S670 Problem set 3- systolic blood pressure Solved
High systolic blood pressure is a strong predictor of heart attacks and strokes. A health researcher wants to know how average systolic blood pressure varies with:
• Age
• Height
• Weight
For ease of interpretation, she does not wish to transform systolic blood pressure, but she is willing to consider interpretable transformations of the explanatory variables. She thinks the trends should be relatively smooth, but not necessarily linear. She suspects that for at least some of these variables, the trends may be different for men and women. In addition to estimating the trends, she wants to know how close observations typically are to the trend and whether the models might have any explanatory value. However, she is not interested in making predictions for individuals. She is not interested in formal inference right now, though she may be in the future. She knows some R, so you may include R code in your report, but she can’t read your mind, so label your graphs.
The questions Use the NHANES data in the NHANES package to explore the researcher’s questions. The relevant variables are:
• BPSysAve (the average of three measurements of systolic blood pressure)
• Age (in years; 80 or older is recorded as 80)
• Weight (in kilograms)
• Height (in centimeters)
• Gender (male or female)
1
Write a document in three sections, giving the relationship of average systolic blood pressure with age, height, and weight respectively. (You can also include an introduction and conclusion if you really want to.) Each section should include approximately TWO graphs (a set of faceted plots counts as one graph) examining the trend and the residuals. Including many more graphs than this may be penalized. In each section, include a brief justification of your modeling choices (type of model, transformations or lack of transformations) and a verbal description of the differences you see between men and women. Some (sensibly rounded) quantitative measures will probably be useful, but you do not (and should not) list every single statistic you can think of.

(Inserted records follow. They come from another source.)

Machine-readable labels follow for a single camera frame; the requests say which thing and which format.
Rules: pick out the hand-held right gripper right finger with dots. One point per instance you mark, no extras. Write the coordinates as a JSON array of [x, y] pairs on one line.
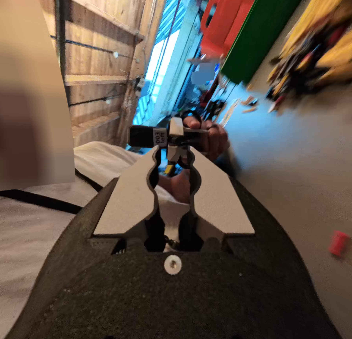
[[222, 206]]

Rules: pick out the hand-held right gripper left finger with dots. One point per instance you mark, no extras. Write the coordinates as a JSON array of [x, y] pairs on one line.
[[126, 206]]

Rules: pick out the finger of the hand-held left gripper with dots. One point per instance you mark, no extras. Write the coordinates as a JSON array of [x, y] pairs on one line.
[[176, 127], [172, 153]]

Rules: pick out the yellow pin connector piece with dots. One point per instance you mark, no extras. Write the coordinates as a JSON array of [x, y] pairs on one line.
[[169, 168]]

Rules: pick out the yellow toy brick car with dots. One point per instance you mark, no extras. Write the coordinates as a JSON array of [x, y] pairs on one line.
[[316, 50]]

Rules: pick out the person's left hand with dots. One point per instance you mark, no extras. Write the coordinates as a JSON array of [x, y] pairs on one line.
[[217, 140]]

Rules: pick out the person's white shirt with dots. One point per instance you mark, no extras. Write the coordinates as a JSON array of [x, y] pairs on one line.
[[27, 234]]

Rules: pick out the red storage bin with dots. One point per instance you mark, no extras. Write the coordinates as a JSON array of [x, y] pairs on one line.
[[225, 22]]

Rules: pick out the scattered small brick pieces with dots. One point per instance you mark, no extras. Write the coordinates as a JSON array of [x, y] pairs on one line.
[[339, 244]]

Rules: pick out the green storage bin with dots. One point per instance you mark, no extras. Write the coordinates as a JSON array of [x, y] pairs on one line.
[[261, 28]]

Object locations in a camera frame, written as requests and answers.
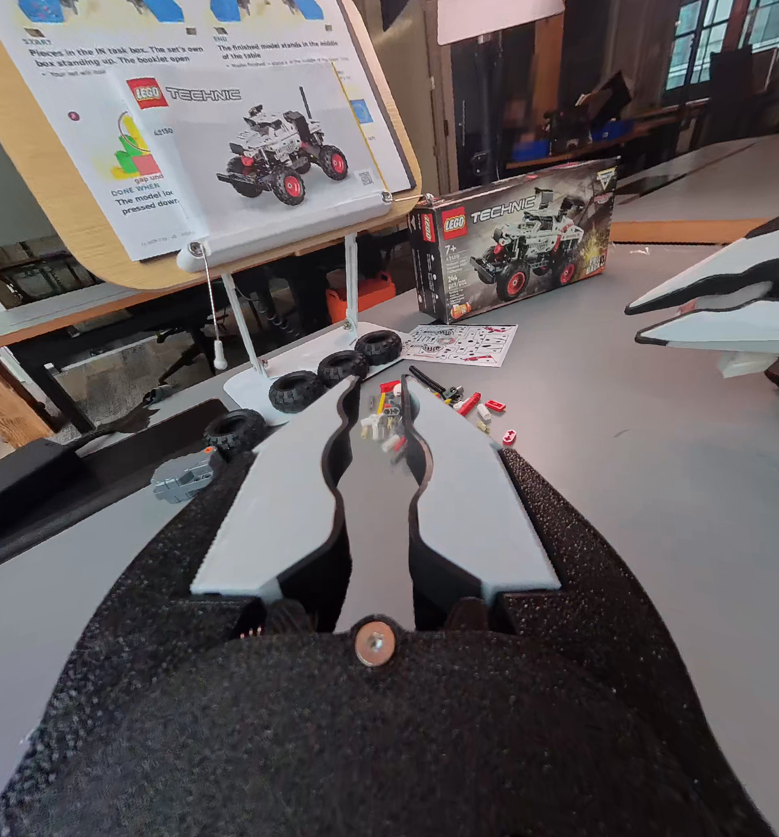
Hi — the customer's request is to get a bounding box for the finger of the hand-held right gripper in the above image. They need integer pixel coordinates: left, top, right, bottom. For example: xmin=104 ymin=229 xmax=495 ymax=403
xmin=625 ymin=224 xmax=779 ymax=316
xmin=634 ymin=299 xmax=779 ymax=358

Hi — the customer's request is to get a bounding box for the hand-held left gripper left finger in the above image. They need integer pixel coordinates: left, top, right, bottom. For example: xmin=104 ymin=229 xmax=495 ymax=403
xmin=190 ymin=374 xmax=363 ymax=599

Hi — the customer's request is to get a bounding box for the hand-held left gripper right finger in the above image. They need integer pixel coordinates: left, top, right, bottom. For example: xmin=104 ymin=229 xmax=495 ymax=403
xmin=399 ymin=374 xmax=562 ymax=606

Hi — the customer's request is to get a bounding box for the pile of toy bricks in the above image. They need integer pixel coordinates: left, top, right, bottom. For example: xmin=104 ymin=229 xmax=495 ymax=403
xmin=360 ymin=376 xmax=518 ymax=465

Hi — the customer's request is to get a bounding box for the grey desk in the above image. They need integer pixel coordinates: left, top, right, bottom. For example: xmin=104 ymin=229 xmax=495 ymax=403
xmin=0 ymin=134 xmax=779 ymax=837

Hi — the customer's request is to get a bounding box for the printed task sheet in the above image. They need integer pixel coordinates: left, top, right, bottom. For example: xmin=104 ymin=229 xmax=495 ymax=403
xmin=0 ymin=0 xmax=417 ymax=262

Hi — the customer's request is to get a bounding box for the wood edged grey table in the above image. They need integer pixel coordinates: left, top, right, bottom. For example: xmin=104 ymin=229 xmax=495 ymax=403
xmin=608 ymin=131 xmax=779 ymax=246

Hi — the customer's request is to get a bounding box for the black toy tire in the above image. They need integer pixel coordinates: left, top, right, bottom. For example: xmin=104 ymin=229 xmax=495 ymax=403
xmin=203 ymin=408 xmax=269 ymax=462
xmin=318 ymin=350 xmax=369 ymax=388
xmin=268 ymin=370 xmax=328 ymax=414
xmin=355 ymin=330 xmax=403 ymax=367

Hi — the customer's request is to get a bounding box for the grey toy motor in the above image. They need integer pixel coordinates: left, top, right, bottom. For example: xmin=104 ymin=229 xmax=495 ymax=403
xmin=151 ymin=446 xmax=227 ymax=504

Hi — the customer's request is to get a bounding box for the black ribbed toy tube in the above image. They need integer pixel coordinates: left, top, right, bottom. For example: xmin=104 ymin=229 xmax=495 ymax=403
xmin=408 ymin=366 xmax=449 ymax=398

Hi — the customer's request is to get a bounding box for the sticker sheet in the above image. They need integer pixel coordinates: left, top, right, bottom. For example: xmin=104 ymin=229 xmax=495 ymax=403
xmin=399 ymin=323 xmax=518 ymax=368

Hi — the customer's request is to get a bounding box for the toy set box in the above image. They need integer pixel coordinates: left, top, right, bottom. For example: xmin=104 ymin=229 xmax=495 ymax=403
xmin=408 ymin=157 xmax=619 ymax=324

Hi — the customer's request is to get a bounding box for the toy instruction booklet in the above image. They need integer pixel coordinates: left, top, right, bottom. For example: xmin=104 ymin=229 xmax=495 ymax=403
xmin=105 ymin=60 xmax=393 ymax=246

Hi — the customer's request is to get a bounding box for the instruction booklet on stand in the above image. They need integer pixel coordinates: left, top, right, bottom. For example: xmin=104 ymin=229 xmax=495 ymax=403
xmin=0 ymin=0 xmax=423 ymax=426

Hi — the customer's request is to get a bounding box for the black coiled cable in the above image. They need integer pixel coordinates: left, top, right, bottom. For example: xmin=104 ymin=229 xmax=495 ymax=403
xmin=252 ymin=288 xmax=312 ymax=341

Tips • A safe approach would be to fit separate models for men and women for each explanatory variable (though other approaches are possible.)
• The group and color arguments within aes() can be used to distinguish between men and women.
• Because there’s a lot of data, you might have to play around with the plot settings to get legible graphs. Google the help pages for the individuals geoms (e.g. geom point()) to learn about aesthetic arguments for those functions.
• If the default axis limits don’t look nice, you can choose them with + xlim() and + ylim().